[PATCH] low-latency zap_page_range()

linux-mm.kvack.org archive mirror
 help / color / mirror / Atom feed

From: Robert Love <rml@tech9.net>
To: akpm@zip.com.au
Cc: linux-kernel@vger.kernel.org, linux-mm@kvack.org
Subject: [PATCH] low-latency zap_page_range()
Date: 29 Aug 2002 11:31:39 -0400	[thread overview]
Message-ID: <1030635100.939.2551.camel@phantasy> (raw)

Andrew,

Attached patch implements a low latency version of "zap_page_range()".

Calls with even moderately large page ranges result in very long lock
held times and consequently very long periods of non-preemptibility. 
This function is in my list of the top 3 worst offenders.  It is gross.

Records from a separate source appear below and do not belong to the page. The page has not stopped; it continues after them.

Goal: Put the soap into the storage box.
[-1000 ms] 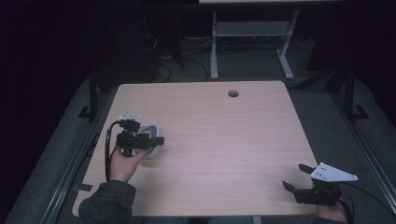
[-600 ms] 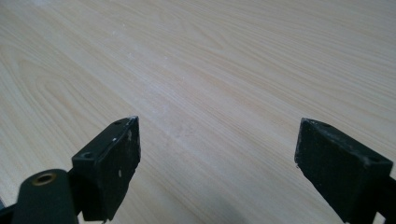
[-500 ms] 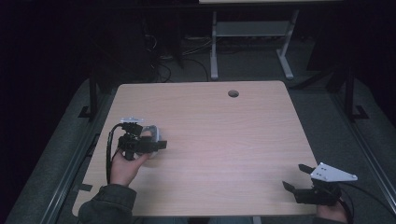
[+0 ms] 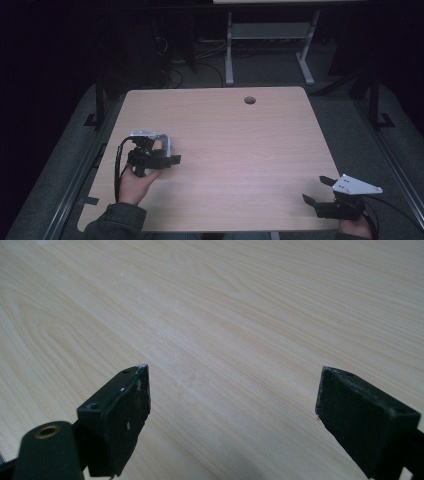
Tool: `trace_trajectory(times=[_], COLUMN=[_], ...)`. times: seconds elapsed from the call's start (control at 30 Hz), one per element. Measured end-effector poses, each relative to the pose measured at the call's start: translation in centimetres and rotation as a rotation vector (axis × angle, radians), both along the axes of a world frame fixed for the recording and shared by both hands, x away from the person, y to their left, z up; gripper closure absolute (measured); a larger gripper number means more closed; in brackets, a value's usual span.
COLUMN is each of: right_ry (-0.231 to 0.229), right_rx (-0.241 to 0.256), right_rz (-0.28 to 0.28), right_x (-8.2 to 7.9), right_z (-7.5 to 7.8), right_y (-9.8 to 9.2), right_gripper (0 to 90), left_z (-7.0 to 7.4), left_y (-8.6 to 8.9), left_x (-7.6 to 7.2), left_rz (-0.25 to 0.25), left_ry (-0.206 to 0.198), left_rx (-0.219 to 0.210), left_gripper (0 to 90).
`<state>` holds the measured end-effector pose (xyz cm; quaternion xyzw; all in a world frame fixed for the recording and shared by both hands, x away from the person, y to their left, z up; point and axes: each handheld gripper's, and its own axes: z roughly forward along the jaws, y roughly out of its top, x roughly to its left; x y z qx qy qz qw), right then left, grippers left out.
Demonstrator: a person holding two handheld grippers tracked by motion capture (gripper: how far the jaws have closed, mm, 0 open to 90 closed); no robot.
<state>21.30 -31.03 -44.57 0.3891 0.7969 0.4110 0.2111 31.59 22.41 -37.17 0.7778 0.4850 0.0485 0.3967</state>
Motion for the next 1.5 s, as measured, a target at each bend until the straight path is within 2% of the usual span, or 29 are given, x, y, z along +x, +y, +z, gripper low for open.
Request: trace_trajectory(times=[0.2,0.43,0.77,1.0,1.5], right_ry=[-0.001,0.001,0.007,0.007,0.009], right_rx=[-0.002,-0.004,-0.002,-0.003,-0.005], right_rz=[0.003,0.004,0.003,0.003,0.005], right_x=[0.0,0.1,0.1,0.1,0.1], right_z=[0.0,-0.1,-0.1,-0.1,-0.2], right_y=[0.0,0.0,0.1,0.1,0.1], right_gripper=[13.8,13.8,13.8,13.8,13.8], left_z=[-0.3,-0.6,-1.2,-1.5,-2.6], left_y=[-0.1,0.0,0.1,0.2,0.7], left_x=[-0.3,-1.0,-1.7,-2.2,-4.1], left_rz=[-0.012,-0.011,-0.031,-0.027,-0.043], left_ry=[0.013,-0.004,0.007,-0.002,0.005], left_rx=[-0.001,-0.013,-0.012,-0.020,-0.031], left_gripper=[25.4,25.4,25.4,25.3,25.1])
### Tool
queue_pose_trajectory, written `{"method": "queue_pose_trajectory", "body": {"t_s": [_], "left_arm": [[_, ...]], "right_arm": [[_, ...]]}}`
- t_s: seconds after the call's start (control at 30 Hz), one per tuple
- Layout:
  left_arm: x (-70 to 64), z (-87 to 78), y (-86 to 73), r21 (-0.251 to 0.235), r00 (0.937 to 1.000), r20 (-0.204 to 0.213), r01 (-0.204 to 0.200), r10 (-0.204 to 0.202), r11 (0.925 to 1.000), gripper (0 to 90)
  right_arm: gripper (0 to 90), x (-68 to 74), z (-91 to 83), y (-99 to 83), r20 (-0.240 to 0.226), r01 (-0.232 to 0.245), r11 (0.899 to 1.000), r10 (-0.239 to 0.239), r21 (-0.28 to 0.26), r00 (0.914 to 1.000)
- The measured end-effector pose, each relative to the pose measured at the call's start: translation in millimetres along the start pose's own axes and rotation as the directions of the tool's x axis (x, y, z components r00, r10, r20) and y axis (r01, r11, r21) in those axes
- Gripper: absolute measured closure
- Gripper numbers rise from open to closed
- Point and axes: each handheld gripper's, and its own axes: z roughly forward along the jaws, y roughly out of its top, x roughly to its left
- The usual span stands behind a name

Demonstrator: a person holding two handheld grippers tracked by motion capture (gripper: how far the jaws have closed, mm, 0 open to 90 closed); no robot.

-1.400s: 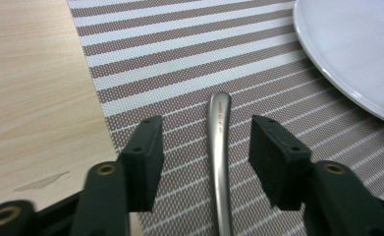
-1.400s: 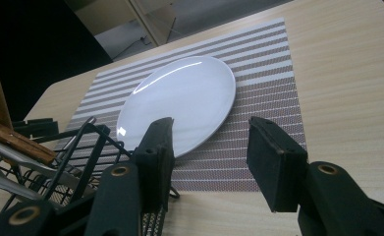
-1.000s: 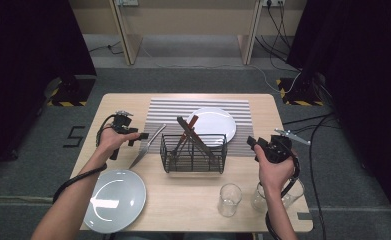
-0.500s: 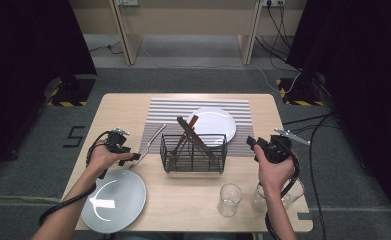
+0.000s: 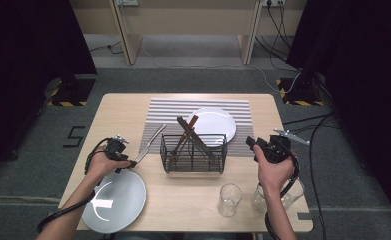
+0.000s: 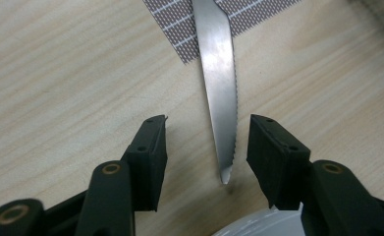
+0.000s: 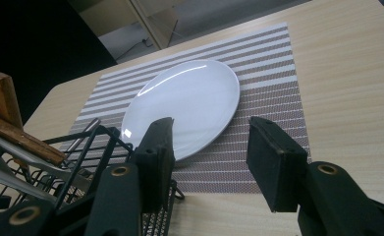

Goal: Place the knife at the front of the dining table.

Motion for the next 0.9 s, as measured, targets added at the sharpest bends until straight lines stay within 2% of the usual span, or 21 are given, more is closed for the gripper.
{"method": "queue_pose_trajectory", "body": {"t_s": [0.17, 0.37, 0.57, 0.9], "left_arm": [[-2.4, 1.8, -1.0, 0.021, 0.9998, -0.007, -0.019, 0.019, 0.9996, 55.0], [-3.4, 2.3, -3.6, 0.016, 0.9998, -0.008, -0.017, 0.017, 0.9997, 57.2], [-10.4, 2.3, -3.4, 0.026, 0.9989, -0.02, -0.043, 0.043, 0.9988, 64.6], [-20.7, 5.0, 1.6, 0.035, 0.9994, -0.02, -0.028, 0.029, 0.999, 77.1]], "right_arm": [[52.7, 0.4, 0.0, 0.0, -0.002, 0.001, 1.0, -0.001, -0.001, 1.0], [52.7, -0.1, 0.3, -0.1, -0.004, 0.0, 1.0, 0.0, 0.001, 1.0], [52.7, 0.5, 1.0, -0.3, -0.007, -0.001, 1.0, 0.001, 0.003, 1.0], [52.8, -0.5, 0.4, 0.1, -0.008, -0.003, 1.0, 0.003, -0.001, 1.0]]}}
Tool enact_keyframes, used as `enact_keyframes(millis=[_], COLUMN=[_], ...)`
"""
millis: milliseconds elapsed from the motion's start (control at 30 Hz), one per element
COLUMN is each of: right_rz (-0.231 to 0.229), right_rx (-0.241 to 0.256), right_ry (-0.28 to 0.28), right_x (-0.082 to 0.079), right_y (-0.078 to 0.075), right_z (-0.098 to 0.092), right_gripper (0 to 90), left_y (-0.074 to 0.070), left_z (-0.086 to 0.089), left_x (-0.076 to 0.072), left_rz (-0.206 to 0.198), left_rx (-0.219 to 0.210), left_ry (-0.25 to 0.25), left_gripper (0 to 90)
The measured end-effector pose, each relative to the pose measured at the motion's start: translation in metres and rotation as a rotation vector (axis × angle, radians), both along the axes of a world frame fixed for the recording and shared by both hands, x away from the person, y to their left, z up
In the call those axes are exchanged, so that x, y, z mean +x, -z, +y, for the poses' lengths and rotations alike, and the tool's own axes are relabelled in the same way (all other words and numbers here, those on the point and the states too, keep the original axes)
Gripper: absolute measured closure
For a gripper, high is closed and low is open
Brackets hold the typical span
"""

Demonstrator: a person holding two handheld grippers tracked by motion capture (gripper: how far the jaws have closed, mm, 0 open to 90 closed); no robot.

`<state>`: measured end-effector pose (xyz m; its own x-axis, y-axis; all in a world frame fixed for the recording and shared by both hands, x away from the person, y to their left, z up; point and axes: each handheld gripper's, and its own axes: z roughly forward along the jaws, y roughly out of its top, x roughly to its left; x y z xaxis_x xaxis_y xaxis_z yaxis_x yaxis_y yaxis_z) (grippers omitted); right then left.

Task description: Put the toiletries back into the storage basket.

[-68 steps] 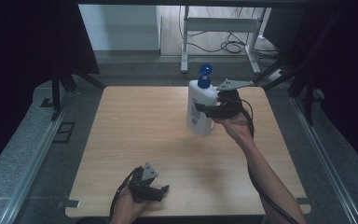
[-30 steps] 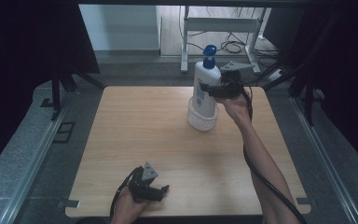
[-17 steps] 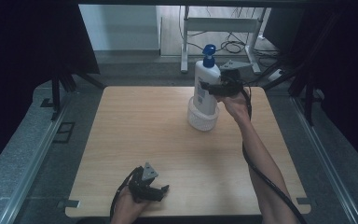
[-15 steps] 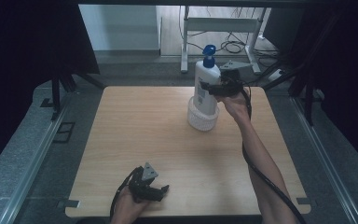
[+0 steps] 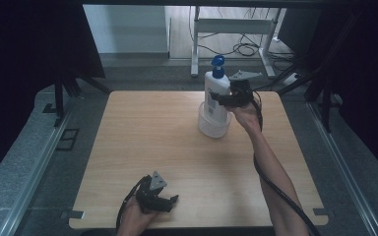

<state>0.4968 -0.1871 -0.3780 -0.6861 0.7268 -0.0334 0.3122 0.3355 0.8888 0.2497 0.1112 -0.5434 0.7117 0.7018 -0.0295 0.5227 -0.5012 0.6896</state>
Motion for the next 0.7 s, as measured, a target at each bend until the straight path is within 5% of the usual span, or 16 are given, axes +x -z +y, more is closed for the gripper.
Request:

This new version reimplements zap_page_range() as a loop over
ZAP_BLOCK_SIZE chunks.  After each iteration, if a reschedule is
pending, we drop page_table_lock and automagically preempt.  Note we can
not blindly drop the locks and reschedule (e.g. for the non-preempt
case) since there is a possibility to enter this codepath holding other
locks.

... I am sure you are familar with all this, its the same deal as your
low-latency work.  This patch implements the "cond_resched_lock()" as we
discussed sometime back.  I think this solution should be acceptable to
you and Linus.

There are other misc. cleanups, too.

This new zap_page_range() yields latency too-low-to-benchmark: <<1ms.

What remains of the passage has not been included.